▶ **Task goal**: Transcribe all of the data verbatim, please, and leave out its pictures.

▶ **Provided material**:

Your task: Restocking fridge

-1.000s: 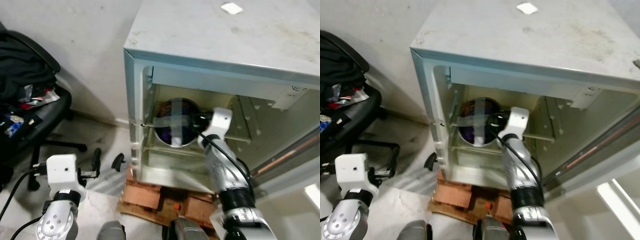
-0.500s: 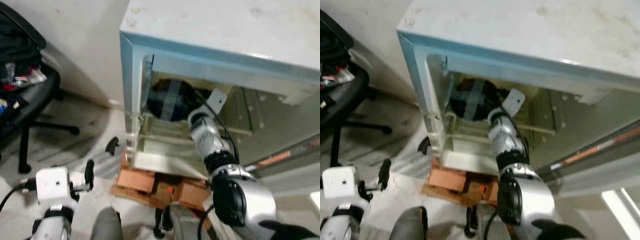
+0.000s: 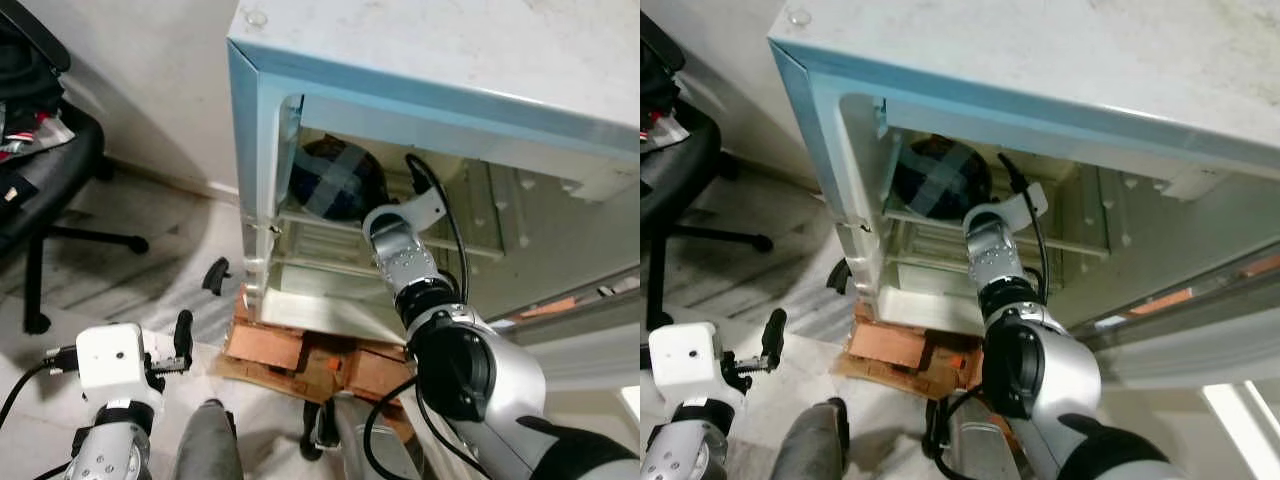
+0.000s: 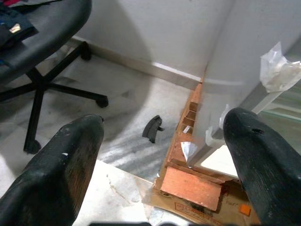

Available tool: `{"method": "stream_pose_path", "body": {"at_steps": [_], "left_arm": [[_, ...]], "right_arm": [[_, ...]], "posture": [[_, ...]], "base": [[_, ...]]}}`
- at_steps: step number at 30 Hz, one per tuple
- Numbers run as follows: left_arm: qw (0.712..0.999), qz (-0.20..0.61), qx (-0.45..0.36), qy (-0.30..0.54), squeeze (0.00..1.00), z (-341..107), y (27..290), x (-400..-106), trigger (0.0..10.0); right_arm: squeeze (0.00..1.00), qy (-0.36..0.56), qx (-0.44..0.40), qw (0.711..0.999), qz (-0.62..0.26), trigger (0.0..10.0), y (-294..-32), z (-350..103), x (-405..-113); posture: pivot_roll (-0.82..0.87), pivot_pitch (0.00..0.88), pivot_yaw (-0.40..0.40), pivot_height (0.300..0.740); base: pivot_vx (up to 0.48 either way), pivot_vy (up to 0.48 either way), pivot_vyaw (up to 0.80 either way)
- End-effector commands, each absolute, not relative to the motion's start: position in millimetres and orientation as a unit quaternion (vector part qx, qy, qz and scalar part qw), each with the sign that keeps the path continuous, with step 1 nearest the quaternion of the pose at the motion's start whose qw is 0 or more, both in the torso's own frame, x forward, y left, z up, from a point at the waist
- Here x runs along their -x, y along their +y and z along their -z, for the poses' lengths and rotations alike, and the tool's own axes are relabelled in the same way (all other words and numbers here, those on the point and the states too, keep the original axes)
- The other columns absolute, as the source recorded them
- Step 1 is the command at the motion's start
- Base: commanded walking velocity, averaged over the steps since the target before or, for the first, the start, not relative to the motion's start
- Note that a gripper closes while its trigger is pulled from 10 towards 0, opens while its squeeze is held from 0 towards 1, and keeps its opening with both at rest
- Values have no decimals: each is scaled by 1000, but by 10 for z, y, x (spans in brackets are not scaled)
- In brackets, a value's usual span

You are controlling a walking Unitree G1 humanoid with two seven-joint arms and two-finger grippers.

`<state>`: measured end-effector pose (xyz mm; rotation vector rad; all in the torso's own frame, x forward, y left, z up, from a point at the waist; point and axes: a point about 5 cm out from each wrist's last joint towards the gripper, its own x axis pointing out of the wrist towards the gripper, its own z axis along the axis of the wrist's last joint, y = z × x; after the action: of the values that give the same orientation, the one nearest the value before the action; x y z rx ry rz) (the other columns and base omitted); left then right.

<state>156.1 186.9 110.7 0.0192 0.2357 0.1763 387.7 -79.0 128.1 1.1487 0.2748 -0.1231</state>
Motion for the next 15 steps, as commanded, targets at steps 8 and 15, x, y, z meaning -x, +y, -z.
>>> {"method": "stream_pose_path", "body": {"at_steps": [8,15], "left_arm": [[987,-92,-5,131,0,-1042,1849,-1615,10000],[988,-91,-7,126,0,-1013,1855,-1725,10000]], "right_arm": [[1000,111,-560,821,-24,10000,-600,-1423,-3904],[1000,150,-393,906,-56,10000,-750,-1141,-3806]], "posture": [[259,265,-151,740],[244,212,-145,740]], "base": [[0,0,0],[0,0,0]]}}
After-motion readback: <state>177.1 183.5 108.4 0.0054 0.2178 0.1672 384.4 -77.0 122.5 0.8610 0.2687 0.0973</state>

▶ **Your response**:
Your task: Restocking fridge

-1.000s: 
-0.500s: 
+0.000s: 
+0.000s: 

Available tool: `{"method": "stream_pose_path", "body": {"at_steps": [_], "left_arm": [[_, ...]], "right_arm": [[_, ...]], "posture": [[_, ...]], "base": [[_, ...]]}}`
- at_steps: step number at 30 Hz, one per tuple
- Numbers run as follows: left_arm: qw (0.712..0.999), qz (-0.20..0.61), qx (-0.45..0.36), qy (-0.30..0.54), squeeze (0.00..1.00), z (-341..107), y (27..290), x (-400..-106), trigger (0.0..10.0); right_arm: squeeze (0.00..1.00), qy (-0.36..0.56), qx (-0.44..0.40), qw (0.711..0.999), qz (-0.62..0.26), trigger (0.0..10.0), y (-294..-32), z (-350..103), x (-405..-113); posture: pivot_roll (-0.82..0.87), pivot_pitch (0.00..0.88), pivot_yaw (-0.40..0.40), pivot_height (0.300..0.740); base: pivot_vx (up to 0.48 either way), pivot_vy (up to 0.48 either way), pivot_vyaw (up to 0.80 either way)
- End-effector commands, each absolute, not relative to the motion's start: position in millimetres and orientation as a unit quaternion (vector part qx, qy, qz and scalar part qw), each with the sign that keeps the path continuous, with step 1 nearest the quaternion of the pose at the motion's start whose qw is 0 or more, both in the torso's own frame, x forward, y left, z up, from a point at the waist
- Here x runs along their -x, y along their +y and z along their -z, for the poses' lengths and rotations alike, and the tool's own axes are relabelled in the same way (all other words and numbers here, those on the point and the states too, keep the original axes)
- The other columns absolute, as the source recorded them
- Step 1 is the command at the motion's start
- Base: commanded walking velocity, averaged over the steps since the target before or, for the first, the start, not relative to the motion's start
- Note that a gripper closes while its trigger is pulled from 10 towards 0, opens while its squeeze is held from 0 towards 1, and keeps its opening with both at rest
- Values have no decimals: each is scaled by 1000, but by 10 for z, y, x (spans in brackets are not scaled)
- In brackets, a value's usual span

You are controlling a walking Unitree G1 humanoid with two seven-joint arms and two-finger grippers.

`<state>`: measured end-effector pose (xyz mm; rotation vector rad; all in the torso's own frame, x forward, y left, z up, from a point at the waist; point and axes: a point about 5 cm out from each wrist's last joint towards the gripper, its own x axis pointing out of the wrist towards the gripper, its own z axis along the axis of the wrist's last joint, y = z × x; after the action: of the values that give the same orientation, the one nearest the value before the action; x y z rx ry rz) (the other columns and base omitted); left then right.

<state>156.1 186.9 110.7 0.0192 0.2357 0.1763 387.7 -79.0 128.1 1.1487 0.2748 -0.1231</state>
Motion for the next 15 steps, as commanded, targets at steps 8 and 15, x, y, z meaning -x, +y, -z.
>>> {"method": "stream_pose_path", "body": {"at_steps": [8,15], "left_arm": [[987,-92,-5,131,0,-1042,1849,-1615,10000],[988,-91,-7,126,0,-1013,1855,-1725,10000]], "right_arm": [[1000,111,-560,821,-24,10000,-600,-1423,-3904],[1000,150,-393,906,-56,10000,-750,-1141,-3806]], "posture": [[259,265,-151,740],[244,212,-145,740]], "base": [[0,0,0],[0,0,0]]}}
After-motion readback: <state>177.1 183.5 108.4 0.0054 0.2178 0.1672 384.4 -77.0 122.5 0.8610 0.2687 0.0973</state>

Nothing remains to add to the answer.